Work task: Go from the first line below to the one with "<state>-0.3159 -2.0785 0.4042" and print each line exactly.

Saved entries
++++
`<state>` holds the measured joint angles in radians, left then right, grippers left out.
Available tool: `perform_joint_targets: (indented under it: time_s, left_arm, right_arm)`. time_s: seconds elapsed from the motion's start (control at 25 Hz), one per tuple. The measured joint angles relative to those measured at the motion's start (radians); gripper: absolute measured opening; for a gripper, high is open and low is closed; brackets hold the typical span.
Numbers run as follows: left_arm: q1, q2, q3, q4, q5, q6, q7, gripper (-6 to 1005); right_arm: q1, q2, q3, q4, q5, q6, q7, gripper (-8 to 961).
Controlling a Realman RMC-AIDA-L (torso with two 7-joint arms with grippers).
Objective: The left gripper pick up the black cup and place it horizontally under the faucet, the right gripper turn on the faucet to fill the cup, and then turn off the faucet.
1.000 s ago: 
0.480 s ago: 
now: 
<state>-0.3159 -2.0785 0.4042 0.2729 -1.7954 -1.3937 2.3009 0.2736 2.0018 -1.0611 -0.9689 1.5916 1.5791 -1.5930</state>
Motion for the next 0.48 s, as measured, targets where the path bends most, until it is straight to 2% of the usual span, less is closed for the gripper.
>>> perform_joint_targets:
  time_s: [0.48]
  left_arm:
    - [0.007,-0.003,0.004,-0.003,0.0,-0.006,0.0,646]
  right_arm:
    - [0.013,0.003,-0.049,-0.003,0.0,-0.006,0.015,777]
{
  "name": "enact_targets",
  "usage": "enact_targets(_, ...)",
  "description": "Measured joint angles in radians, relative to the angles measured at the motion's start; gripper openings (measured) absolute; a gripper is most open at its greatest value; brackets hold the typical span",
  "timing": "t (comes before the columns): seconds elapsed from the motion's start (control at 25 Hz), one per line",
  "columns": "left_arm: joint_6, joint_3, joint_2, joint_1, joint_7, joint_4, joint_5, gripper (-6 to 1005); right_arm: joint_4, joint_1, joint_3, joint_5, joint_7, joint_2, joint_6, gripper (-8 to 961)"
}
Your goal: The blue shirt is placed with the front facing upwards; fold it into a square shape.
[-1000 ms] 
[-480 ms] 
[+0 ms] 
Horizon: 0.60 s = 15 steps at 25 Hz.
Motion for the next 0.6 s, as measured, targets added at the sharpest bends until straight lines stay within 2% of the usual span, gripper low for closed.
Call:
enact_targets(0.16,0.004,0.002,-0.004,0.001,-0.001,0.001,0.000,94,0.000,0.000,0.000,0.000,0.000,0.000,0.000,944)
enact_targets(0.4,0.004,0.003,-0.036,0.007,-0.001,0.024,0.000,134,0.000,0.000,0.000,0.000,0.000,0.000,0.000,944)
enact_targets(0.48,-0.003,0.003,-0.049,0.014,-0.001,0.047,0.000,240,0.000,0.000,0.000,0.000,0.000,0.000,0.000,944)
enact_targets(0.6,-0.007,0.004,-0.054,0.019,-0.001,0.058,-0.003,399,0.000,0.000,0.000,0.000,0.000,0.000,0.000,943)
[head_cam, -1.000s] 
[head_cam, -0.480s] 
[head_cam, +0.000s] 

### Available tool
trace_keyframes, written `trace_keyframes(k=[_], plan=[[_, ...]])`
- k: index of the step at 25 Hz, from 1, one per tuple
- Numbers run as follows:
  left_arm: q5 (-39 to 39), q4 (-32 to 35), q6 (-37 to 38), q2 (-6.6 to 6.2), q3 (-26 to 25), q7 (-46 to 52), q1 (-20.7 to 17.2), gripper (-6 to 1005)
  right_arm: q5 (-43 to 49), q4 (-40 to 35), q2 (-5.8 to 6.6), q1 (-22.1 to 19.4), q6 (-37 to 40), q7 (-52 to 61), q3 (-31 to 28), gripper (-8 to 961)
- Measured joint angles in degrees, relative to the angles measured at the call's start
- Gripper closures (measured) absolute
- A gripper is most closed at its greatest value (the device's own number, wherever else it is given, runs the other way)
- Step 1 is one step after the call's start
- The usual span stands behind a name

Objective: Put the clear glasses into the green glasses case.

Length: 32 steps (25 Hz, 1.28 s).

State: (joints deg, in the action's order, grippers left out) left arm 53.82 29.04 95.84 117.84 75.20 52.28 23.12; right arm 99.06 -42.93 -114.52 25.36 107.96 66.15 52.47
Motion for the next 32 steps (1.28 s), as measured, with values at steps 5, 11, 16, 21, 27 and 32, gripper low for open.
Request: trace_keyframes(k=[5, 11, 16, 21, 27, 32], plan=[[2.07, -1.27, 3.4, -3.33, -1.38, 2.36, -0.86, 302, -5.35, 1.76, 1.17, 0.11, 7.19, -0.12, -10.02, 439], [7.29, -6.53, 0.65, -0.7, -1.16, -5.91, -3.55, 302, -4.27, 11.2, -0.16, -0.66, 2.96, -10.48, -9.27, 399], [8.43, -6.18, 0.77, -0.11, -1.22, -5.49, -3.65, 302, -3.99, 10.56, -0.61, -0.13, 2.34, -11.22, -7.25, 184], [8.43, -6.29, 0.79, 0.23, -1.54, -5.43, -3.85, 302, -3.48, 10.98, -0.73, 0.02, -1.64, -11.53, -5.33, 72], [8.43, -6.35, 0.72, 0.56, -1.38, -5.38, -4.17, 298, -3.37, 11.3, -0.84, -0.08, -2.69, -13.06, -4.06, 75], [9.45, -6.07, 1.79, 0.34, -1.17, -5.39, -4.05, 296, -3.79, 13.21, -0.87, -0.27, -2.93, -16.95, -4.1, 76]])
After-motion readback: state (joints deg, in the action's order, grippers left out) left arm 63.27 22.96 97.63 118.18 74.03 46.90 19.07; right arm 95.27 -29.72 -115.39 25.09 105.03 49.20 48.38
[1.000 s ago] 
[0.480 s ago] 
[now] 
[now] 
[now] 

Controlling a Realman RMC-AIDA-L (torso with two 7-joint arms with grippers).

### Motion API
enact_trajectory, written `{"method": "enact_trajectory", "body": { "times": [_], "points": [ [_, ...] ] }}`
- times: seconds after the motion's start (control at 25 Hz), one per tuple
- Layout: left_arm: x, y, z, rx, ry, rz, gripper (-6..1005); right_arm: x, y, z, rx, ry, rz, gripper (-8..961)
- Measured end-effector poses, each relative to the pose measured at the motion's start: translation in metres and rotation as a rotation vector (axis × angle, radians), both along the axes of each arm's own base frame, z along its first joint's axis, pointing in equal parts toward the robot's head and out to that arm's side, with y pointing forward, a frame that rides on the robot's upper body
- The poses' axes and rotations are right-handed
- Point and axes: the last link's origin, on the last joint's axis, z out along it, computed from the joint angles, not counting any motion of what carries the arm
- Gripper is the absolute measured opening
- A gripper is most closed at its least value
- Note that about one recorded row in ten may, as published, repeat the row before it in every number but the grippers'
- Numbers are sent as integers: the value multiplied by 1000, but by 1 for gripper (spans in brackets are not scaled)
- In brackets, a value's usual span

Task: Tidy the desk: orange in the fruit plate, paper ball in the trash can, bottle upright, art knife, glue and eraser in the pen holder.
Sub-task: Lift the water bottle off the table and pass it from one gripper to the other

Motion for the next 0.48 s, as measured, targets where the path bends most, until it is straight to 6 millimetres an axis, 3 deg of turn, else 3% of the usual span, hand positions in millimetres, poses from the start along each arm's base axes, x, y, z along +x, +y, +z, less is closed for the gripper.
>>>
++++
Solution for this task:
`<state>` holds the measured joint angles in radians, left then right, grippers left out.
Available tool: `perform_joint_targets: (indented under it: time_s, left_arm, right_arm)`. time_s: seconds elapsed from the motion's start (control at 25 Hz), one per tuple. The measured joint angles relative to those measured at the motion's start (radians); gripper: absolute measured opening; for a gripper, high is open and low is closed; brackets hold the typical span.
Numbers run as follows: left_arm: q1, q2, q3, q4, q5, q6, q7, gripper (-6 to 1005); right_arm: q1, q2, q3, q4, q5, q6, q7, gripper (-8 to 961).
Controlling a Realman RMC-AIDA-L (torso with two 7-joint arms with grippers).
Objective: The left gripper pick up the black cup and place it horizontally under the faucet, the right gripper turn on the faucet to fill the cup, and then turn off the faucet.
1.000 s ago: 
0.480 s ago: 
now: 
<state>-0.3159 -2.0785 0.4042 0.2729 -1.7954 -1.3937 2.3009 0.2736 2.0018 -1.0611 -0.9689 1.5916 1.5791 -1.5930</state>

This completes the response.